What the task asks: The lines below are to be quoted exactly, from the first through the one that contains "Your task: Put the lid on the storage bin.".
==== Dataset ====
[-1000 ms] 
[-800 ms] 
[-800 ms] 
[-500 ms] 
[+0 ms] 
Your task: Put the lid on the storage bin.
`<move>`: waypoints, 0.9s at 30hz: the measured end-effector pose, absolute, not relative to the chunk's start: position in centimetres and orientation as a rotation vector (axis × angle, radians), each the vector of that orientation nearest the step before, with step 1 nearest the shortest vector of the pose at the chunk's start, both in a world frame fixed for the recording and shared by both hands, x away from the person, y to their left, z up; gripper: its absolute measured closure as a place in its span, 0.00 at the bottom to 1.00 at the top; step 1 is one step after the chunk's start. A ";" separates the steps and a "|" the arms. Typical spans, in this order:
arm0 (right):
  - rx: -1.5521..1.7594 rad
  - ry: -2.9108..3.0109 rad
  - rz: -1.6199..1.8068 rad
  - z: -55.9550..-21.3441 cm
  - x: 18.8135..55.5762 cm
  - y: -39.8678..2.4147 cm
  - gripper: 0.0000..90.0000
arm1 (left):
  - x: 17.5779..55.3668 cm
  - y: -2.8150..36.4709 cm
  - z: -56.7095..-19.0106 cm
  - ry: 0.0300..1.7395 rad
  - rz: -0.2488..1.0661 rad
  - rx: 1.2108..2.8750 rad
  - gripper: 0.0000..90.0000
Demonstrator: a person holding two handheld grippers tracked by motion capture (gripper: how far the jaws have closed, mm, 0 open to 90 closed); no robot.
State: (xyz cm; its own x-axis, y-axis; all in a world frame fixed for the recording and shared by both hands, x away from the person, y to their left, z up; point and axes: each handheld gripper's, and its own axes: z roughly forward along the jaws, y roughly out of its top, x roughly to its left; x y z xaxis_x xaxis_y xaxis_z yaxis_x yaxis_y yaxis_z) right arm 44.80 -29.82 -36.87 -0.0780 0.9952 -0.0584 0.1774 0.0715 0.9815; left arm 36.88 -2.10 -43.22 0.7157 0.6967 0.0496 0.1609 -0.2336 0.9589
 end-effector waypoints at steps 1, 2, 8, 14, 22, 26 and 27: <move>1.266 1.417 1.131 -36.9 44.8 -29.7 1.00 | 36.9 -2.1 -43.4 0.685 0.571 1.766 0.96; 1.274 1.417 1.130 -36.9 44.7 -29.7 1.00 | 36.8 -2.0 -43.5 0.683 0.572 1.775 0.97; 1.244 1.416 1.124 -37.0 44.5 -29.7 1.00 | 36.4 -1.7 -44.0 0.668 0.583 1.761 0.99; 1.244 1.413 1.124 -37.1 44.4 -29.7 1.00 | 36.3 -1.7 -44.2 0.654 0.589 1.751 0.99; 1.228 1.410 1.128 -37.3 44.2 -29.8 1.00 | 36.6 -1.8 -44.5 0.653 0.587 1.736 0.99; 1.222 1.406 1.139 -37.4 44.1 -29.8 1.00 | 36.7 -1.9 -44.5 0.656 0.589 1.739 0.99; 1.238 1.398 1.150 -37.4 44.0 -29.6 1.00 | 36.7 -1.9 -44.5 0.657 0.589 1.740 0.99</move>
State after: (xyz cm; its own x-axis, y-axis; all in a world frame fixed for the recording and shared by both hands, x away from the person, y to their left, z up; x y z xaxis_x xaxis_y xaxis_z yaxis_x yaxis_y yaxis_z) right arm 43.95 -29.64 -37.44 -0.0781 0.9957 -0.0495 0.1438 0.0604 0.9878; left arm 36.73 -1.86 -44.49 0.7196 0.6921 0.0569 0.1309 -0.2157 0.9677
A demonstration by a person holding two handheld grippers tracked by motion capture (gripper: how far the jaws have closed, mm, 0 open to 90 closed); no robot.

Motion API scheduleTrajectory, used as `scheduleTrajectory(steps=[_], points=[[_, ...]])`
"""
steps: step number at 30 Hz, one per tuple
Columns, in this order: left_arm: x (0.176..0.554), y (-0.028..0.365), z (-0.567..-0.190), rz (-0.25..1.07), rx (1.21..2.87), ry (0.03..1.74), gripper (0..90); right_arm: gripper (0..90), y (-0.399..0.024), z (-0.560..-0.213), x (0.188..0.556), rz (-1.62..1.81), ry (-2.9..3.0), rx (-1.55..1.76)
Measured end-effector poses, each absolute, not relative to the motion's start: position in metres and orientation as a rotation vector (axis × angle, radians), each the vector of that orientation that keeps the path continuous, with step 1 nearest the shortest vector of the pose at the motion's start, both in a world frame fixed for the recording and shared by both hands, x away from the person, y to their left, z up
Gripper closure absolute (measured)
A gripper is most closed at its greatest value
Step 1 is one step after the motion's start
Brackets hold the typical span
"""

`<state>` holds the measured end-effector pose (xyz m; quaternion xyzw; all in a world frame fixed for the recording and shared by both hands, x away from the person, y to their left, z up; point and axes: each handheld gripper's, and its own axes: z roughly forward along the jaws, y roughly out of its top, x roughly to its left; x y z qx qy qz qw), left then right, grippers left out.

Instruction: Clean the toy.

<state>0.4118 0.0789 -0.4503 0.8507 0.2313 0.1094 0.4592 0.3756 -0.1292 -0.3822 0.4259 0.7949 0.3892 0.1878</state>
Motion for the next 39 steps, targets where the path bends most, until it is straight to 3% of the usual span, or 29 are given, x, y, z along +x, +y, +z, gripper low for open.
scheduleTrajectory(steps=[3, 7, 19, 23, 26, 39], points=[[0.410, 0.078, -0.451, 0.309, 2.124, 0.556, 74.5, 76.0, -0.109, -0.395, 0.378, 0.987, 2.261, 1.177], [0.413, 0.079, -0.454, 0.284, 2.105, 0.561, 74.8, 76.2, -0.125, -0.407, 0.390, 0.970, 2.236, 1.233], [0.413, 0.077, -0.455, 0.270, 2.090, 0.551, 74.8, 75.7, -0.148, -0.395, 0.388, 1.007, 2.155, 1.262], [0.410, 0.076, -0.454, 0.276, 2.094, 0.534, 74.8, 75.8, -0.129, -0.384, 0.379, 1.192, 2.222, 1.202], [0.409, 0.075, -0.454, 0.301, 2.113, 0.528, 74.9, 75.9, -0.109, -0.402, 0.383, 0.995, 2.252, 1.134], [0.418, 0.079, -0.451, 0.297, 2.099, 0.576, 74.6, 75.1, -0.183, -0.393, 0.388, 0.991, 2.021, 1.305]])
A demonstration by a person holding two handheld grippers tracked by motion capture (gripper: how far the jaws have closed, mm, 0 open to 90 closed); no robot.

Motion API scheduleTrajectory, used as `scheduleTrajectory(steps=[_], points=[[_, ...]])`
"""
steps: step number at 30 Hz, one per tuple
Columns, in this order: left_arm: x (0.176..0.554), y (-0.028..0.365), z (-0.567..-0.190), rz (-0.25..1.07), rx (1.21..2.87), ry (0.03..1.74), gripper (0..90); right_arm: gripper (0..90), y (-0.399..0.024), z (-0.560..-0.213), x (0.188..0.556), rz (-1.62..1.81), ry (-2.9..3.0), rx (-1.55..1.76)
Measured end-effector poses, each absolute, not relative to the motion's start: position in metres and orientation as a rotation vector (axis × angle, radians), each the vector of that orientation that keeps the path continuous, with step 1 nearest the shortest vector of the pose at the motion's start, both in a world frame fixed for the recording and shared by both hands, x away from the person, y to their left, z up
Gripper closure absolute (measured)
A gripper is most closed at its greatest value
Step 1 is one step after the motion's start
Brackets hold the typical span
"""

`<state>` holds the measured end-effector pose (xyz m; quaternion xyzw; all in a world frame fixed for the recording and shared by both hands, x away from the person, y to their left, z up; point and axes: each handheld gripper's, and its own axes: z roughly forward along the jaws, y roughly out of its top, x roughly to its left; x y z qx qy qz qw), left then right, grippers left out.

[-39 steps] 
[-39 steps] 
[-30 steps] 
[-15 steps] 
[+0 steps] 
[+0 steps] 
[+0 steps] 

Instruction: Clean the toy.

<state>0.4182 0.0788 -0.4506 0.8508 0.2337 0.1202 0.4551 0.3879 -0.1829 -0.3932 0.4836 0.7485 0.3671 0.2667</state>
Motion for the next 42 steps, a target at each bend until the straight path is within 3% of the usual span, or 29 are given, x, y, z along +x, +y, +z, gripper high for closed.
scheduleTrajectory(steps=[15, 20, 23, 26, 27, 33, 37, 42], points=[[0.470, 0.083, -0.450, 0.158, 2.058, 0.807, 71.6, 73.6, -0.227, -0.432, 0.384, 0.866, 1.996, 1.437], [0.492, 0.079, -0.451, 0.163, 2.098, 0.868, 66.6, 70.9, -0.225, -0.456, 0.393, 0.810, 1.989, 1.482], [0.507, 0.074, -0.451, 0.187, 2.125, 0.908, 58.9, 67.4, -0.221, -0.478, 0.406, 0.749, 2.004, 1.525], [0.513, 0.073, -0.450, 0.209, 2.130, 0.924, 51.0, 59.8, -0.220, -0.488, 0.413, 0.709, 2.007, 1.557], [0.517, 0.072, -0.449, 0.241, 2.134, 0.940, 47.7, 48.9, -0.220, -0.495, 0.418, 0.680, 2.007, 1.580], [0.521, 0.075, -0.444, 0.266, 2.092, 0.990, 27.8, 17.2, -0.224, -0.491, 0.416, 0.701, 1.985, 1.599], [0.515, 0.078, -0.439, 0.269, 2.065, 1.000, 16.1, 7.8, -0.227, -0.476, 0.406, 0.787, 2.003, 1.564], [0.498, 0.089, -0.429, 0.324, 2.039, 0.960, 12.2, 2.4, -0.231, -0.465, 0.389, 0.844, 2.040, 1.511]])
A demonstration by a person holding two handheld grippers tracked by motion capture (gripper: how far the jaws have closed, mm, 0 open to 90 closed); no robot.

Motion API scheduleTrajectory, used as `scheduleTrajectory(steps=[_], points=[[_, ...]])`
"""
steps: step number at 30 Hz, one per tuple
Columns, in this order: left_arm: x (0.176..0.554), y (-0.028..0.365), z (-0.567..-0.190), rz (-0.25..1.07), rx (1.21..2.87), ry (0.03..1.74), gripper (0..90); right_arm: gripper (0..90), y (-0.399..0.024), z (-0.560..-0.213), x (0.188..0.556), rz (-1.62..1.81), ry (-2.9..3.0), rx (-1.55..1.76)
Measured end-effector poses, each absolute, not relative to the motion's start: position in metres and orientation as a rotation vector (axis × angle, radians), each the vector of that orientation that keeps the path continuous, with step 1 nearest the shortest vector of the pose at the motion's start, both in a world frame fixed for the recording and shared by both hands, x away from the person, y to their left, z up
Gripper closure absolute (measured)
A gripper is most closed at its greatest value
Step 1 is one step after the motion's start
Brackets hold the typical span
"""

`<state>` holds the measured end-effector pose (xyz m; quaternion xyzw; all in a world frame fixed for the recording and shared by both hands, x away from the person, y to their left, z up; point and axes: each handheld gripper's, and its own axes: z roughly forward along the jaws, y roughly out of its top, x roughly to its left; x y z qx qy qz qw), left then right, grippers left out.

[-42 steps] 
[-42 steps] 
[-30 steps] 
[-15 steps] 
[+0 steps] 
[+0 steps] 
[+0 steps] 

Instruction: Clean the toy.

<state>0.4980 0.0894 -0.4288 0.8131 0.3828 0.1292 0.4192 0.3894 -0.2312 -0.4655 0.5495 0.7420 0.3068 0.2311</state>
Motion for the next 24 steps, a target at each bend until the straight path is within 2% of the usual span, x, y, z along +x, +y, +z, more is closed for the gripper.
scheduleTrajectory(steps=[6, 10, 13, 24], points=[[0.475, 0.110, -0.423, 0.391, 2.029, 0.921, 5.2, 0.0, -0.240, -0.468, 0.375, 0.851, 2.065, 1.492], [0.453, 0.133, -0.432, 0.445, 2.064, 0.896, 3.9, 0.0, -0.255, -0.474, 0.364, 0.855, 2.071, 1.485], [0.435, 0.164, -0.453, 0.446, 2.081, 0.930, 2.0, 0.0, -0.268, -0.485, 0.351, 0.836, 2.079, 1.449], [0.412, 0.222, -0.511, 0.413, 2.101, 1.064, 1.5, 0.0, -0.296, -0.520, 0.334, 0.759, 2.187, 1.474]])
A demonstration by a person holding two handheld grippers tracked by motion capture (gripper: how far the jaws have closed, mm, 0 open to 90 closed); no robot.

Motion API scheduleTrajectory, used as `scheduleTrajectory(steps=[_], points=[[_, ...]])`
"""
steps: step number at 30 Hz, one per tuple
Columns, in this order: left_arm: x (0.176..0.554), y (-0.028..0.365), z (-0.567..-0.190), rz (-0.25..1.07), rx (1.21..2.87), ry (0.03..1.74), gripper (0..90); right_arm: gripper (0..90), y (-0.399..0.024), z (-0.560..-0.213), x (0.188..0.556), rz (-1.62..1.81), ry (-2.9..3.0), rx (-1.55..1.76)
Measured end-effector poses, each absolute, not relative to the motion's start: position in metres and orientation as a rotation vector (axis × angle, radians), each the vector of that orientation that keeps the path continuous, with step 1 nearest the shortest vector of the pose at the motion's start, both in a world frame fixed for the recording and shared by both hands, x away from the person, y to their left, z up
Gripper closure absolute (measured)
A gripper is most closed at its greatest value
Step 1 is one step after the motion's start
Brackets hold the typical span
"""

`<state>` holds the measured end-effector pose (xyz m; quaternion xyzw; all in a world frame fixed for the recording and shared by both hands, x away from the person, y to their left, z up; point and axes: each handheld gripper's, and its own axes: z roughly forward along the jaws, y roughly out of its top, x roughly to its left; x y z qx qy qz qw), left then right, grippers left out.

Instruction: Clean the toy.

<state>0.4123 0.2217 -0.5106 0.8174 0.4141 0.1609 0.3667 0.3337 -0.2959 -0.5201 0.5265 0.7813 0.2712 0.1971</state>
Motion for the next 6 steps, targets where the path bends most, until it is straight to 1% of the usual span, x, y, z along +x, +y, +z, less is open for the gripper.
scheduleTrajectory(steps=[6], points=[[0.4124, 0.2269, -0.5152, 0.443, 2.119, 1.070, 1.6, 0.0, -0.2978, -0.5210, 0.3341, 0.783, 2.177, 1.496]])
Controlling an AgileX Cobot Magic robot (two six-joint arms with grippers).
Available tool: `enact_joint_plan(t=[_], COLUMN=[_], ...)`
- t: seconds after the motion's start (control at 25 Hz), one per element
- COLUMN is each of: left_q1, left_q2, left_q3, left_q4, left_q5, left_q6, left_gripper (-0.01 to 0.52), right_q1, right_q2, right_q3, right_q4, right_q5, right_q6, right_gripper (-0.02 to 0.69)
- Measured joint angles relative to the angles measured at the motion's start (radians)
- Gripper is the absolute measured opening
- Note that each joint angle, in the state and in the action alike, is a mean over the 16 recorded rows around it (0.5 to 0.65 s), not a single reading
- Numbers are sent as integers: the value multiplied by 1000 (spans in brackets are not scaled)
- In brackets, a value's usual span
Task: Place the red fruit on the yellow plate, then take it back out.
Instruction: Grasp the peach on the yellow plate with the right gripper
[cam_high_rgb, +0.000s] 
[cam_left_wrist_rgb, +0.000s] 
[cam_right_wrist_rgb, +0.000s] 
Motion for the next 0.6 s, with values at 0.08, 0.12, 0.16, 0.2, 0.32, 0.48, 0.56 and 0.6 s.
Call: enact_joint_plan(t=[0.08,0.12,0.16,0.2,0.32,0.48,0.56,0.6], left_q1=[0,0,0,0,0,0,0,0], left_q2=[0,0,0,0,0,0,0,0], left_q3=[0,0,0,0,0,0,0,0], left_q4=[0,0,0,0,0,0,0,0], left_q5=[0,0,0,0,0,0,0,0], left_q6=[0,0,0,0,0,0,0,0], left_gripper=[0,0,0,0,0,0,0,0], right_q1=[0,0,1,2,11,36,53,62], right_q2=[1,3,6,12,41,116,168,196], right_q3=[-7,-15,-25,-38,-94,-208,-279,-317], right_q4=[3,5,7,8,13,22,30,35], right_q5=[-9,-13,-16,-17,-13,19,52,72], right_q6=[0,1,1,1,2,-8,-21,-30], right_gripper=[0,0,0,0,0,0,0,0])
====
Output below:
[-1000 ms] 
[-800 ms] 
[-800 ms] 
[-500 ms] 
[+0 ms] 
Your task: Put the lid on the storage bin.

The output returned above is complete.